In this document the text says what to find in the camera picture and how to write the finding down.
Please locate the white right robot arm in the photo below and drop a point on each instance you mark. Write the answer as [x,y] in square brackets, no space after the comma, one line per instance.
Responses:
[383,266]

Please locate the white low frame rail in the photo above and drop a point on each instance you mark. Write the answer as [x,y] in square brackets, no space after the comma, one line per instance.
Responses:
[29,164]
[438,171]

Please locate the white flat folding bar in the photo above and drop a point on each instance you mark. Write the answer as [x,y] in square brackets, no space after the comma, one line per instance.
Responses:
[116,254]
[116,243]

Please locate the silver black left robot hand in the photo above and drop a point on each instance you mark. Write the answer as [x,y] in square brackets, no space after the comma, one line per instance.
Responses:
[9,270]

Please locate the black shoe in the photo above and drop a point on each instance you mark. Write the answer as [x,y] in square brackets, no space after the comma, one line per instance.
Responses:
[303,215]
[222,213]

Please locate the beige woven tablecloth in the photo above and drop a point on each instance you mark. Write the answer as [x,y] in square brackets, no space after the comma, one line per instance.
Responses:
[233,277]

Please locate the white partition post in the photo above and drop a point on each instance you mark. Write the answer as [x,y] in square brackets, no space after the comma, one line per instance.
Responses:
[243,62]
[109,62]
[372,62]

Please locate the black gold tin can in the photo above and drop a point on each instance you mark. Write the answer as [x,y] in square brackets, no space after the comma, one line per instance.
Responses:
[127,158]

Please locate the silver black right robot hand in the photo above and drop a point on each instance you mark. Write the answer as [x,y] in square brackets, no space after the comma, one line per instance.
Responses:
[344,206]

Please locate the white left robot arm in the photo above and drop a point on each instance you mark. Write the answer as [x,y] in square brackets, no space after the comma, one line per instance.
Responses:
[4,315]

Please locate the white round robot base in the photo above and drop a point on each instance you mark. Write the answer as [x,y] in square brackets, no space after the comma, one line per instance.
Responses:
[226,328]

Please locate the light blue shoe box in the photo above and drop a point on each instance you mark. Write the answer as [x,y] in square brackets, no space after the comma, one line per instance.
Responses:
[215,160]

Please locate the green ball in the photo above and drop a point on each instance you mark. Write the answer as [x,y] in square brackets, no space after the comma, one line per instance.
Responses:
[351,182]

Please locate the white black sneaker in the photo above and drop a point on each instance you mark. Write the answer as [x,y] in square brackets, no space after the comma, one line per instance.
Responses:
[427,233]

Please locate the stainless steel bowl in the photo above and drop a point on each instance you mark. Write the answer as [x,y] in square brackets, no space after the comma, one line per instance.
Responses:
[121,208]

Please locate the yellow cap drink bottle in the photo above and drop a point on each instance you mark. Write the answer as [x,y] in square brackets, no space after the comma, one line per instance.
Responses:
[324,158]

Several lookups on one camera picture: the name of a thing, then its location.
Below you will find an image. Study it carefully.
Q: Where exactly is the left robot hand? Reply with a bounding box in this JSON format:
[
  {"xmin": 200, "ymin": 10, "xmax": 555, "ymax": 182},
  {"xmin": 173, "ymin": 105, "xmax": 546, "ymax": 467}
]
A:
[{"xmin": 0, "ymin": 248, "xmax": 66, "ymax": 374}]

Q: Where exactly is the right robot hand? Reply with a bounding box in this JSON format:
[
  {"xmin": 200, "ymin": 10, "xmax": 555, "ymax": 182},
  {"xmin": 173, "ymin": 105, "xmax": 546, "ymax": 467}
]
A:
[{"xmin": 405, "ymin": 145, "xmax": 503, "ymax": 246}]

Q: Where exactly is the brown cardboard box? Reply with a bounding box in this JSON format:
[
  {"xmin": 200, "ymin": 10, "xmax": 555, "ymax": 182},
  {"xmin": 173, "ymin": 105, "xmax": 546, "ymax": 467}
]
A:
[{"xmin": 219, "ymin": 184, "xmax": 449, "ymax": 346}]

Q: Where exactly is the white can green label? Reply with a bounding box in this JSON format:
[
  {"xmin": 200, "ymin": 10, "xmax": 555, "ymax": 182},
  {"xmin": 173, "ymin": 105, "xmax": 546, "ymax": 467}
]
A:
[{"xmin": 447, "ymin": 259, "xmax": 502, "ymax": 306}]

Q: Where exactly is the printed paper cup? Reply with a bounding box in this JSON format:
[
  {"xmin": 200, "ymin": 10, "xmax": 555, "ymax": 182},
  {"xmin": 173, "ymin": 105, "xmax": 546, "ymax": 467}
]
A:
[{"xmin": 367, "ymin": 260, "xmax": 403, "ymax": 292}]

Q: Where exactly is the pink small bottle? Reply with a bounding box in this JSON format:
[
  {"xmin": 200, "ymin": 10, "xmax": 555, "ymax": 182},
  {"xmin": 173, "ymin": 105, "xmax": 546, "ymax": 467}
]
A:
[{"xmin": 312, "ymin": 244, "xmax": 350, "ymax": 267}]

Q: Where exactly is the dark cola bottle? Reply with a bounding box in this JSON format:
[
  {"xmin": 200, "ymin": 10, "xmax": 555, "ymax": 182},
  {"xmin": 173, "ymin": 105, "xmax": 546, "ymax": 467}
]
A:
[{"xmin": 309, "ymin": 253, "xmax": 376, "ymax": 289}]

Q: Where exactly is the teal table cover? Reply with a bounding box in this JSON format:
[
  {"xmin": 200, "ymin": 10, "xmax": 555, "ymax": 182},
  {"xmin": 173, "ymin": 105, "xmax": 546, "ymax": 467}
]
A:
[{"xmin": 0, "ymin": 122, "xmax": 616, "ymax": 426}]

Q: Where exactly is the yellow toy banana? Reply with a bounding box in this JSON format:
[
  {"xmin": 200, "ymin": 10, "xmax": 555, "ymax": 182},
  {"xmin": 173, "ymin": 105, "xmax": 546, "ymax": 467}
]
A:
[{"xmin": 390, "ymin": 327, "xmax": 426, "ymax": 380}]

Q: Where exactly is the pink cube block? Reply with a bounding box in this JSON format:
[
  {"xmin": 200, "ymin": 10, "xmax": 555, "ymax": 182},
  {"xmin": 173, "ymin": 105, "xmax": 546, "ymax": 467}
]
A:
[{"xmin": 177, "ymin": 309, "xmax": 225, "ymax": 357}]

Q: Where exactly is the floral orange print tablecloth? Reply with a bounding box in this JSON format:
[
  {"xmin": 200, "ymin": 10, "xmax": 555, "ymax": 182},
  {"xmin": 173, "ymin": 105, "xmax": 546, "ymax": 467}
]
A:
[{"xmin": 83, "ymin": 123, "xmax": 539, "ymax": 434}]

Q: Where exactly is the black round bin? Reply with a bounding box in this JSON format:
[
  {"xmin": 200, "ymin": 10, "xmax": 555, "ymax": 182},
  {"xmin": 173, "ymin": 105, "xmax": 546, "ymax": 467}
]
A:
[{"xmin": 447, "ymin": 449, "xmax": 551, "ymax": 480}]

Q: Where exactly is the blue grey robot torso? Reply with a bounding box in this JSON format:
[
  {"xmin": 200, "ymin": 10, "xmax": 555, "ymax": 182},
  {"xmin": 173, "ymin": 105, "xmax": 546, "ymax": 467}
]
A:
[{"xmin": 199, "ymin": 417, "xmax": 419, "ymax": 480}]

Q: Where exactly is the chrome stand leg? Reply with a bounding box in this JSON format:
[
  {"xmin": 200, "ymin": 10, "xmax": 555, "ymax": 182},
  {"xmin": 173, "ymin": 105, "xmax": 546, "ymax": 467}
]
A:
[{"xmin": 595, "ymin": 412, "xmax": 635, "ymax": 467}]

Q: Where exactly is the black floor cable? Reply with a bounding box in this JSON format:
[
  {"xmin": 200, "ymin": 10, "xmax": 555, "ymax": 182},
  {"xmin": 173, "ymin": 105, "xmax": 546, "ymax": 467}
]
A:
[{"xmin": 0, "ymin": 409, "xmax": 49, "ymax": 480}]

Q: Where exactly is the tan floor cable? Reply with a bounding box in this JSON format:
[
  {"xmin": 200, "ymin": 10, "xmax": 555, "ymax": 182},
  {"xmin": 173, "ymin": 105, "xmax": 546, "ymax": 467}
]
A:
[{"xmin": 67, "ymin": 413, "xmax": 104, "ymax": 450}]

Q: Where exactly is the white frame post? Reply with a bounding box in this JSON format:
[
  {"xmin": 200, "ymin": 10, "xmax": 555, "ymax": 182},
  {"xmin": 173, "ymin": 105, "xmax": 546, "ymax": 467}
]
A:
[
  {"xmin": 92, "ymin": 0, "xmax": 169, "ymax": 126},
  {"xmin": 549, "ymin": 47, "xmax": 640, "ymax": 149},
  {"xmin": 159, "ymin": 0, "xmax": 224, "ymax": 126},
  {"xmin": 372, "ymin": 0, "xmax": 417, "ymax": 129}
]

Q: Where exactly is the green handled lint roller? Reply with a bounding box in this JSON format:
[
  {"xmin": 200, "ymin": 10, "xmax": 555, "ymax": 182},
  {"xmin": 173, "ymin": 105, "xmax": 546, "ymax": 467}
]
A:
= = = =
WORK INSTRUCTION:
In the entries above, which lines hold the word "right"? Copy them out.

RESULT OF THE TASK:
Please locate the white right robot arm in the photo below and drop a point on each instance you mark. Write the answer as [x,y] in square brackets, no space after the comma, one line per instance.
Please locate the silver black right robot hand in the photo above and drop a point on each instance you mark. Write the answer as [x,y] in square brackets, no space after the comma, one line per instance.
Q: Where exactly is the right robot hand? Reply with a bounding box in this JSON format:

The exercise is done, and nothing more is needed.